After 2014, they rolled back to the more parliamentary-presidential model that worked after the ‘Orange revolution’, and which Yanukovych cancelled in 2010 soon after he was elected the president. On the formal level, in 2014, the president was weakened and parliament was supposedly stronger. The figure of the prime minister, who was chosen by the parliamentary deputies, became more important. But what did not change was the ‘neopatrimonial’ regime, as it is often called in the literature of post-Soviet studies: the informal patron-client relations that dominate politics. It is quite normal to speak of clans in this regard—to say someone is in the ‘clan of Poroshenko’, or ‘clan of Yanukovych’. These informally structured groups, whose relations are hidden from the public, have more influence on how real politics works in our country than the formal clauses of the constitution. So despite the fact that the position of the presidency was formally weakened, Poroshenko was still the most influential politician in the country, able to push more or less what he wanted through parliament.

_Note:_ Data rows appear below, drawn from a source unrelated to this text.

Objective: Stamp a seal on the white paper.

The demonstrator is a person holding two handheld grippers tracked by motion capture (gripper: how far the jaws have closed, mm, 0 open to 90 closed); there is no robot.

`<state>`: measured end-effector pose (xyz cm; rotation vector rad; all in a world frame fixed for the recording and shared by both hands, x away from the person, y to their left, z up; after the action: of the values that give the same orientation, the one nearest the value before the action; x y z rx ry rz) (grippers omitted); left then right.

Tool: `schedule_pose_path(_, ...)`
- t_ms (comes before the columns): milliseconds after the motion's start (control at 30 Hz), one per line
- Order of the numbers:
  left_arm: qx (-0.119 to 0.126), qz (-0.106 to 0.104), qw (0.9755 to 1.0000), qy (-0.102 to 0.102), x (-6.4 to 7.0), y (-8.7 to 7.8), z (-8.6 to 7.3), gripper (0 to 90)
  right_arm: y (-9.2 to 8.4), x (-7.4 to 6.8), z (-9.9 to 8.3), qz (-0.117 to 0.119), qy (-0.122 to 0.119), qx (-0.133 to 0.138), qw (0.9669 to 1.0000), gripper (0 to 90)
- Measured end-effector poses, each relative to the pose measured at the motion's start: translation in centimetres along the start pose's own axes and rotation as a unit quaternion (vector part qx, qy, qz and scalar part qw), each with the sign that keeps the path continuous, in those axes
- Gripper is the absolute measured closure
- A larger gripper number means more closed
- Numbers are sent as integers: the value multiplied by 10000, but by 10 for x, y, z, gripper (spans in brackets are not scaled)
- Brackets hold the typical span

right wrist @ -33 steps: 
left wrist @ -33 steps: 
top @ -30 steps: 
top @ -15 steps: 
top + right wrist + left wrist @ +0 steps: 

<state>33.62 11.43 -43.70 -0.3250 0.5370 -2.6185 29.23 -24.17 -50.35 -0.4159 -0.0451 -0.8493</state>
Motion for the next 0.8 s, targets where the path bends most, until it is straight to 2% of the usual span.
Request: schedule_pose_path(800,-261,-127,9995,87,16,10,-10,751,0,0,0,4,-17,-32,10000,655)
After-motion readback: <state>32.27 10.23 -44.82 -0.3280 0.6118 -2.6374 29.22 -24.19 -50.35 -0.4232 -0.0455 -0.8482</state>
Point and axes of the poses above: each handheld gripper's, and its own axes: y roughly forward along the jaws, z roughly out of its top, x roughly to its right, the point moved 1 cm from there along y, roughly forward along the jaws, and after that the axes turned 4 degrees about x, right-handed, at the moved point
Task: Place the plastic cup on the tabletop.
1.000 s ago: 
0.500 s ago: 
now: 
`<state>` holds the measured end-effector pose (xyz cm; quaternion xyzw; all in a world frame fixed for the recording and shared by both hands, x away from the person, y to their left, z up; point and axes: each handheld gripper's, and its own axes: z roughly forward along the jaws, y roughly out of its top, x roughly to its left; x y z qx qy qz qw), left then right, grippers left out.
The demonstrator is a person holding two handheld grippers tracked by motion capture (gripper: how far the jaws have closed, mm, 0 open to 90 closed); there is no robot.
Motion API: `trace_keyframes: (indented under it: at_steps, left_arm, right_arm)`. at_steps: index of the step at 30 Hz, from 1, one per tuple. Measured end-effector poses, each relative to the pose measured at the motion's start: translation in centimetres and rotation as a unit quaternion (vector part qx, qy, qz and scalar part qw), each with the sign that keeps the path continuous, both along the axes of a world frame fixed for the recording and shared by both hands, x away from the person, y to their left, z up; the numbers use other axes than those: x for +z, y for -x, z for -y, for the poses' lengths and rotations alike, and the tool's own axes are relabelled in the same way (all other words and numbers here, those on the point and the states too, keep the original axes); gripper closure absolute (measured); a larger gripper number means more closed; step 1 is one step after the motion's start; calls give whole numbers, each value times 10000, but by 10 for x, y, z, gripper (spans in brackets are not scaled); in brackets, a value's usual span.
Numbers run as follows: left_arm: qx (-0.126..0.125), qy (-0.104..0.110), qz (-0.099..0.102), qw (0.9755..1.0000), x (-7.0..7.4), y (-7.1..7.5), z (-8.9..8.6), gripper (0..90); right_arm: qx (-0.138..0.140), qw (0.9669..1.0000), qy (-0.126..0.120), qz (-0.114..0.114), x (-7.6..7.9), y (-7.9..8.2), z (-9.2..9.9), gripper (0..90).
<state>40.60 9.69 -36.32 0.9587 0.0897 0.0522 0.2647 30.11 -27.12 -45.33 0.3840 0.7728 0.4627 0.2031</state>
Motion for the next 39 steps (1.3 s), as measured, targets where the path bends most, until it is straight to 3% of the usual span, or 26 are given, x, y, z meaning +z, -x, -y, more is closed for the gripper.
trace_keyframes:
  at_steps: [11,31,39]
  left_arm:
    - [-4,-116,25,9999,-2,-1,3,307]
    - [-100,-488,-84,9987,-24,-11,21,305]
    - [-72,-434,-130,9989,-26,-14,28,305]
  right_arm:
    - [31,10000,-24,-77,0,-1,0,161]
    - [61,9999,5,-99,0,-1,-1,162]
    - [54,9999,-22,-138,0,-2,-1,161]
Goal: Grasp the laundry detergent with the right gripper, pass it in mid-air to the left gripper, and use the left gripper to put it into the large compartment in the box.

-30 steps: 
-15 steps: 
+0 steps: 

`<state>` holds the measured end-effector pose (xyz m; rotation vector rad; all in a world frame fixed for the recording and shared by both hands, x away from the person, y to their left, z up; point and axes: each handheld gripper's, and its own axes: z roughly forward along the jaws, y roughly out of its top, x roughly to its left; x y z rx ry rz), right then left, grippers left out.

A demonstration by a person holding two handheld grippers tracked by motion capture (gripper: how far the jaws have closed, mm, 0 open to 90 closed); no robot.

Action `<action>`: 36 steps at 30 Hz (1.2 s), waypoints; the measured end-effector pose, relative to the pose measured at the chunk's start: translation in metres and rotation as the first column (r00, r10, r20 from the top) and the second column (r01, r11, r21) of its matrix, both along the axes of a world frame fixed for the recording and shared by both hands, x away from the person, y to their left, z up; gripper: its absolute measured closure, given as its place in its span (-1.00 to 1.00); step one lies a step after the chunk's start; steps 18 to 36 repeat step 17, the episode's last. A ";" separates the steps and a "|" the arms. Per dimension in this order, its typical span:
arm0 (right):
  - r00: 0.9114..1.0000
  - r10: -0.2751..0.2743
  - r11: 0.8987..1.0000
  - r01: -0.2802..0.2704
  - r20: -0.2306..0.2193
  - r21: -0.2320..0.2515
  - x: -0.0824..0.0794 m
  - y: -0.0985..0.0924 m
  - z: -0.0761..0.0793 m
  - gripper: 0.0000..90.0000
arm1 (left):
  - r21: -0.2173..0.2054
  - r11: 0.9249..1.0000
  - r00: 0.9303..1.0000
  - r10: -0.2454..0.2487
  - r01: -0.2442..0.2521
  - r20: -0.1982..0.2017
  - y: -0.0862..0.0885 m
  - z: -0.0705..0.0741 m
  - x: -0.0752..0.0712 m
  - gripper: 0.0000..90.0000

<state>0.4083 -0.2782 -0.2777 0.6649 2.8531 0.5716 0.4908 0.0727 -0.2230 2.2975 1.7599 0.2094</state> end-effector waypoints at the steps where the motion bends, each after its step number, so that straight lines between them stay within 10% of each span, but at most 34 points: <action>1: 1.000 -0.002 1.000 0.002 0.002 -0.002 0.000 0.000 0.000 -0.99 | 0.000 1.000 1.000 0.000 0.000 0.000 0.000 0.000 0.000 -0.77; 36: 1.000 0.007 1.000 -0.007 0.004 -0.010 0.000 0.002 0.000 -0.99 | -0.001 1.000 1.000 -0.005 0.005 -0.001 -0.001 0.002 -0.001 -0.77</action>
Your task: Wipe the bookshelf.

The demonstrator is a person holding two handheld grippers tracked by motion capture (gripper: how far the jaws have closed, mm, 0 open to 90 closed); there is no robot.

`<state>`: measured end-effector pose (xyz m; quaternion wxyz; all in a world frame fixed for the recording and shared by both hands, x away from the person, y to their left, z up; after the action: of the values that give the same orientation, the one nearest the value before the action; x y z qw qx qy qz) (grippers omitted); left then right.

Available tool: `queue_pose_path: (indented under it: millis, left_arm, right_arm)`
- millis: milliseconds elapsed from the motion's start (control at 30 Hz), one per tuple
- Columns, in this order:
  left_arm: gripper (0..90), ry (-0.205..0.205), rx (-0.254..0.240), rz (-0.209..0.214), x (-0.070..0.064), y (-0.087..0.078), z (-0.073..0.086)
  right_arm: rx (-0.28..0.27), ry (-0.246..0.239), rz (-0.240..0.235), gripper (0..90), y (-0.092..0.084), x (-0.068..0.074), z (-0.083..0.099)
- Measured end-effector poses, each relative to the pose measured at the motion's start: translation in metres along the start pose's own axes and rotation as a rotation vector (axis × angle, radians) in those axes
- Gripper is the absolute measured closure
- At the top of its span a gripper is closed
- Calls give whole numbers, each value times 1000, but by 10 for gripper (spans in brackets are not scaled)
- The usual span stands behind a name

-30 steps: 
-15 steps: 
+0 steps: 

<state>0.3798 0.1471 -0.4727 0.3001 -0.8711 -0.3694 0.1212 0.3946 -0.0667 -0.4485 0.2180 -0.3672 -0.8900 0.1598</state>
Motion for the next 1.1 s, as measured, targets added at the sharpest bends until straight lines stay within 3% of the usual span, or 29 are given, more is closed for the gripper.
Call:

There was a major change with the October 2014 parliamentary elections. Five pro-Maidan parties formed the ruling coalition—Poroshenko’s party, Arseniy Yatsenyuk’s People’s Front, Yulia Tymoshenko’s Fatherland and two others. It had a constitutional majority to begin with; but then, very quickly the coalition started to crumble. Poroshenko did not want to recognise the collapse of the coalition because that would mean having to hold new elections in which his party would perform worse than in 2014. And so, for several years, it was more like a conjunctural coalition, where his people had to manage the problem of getting majority votes.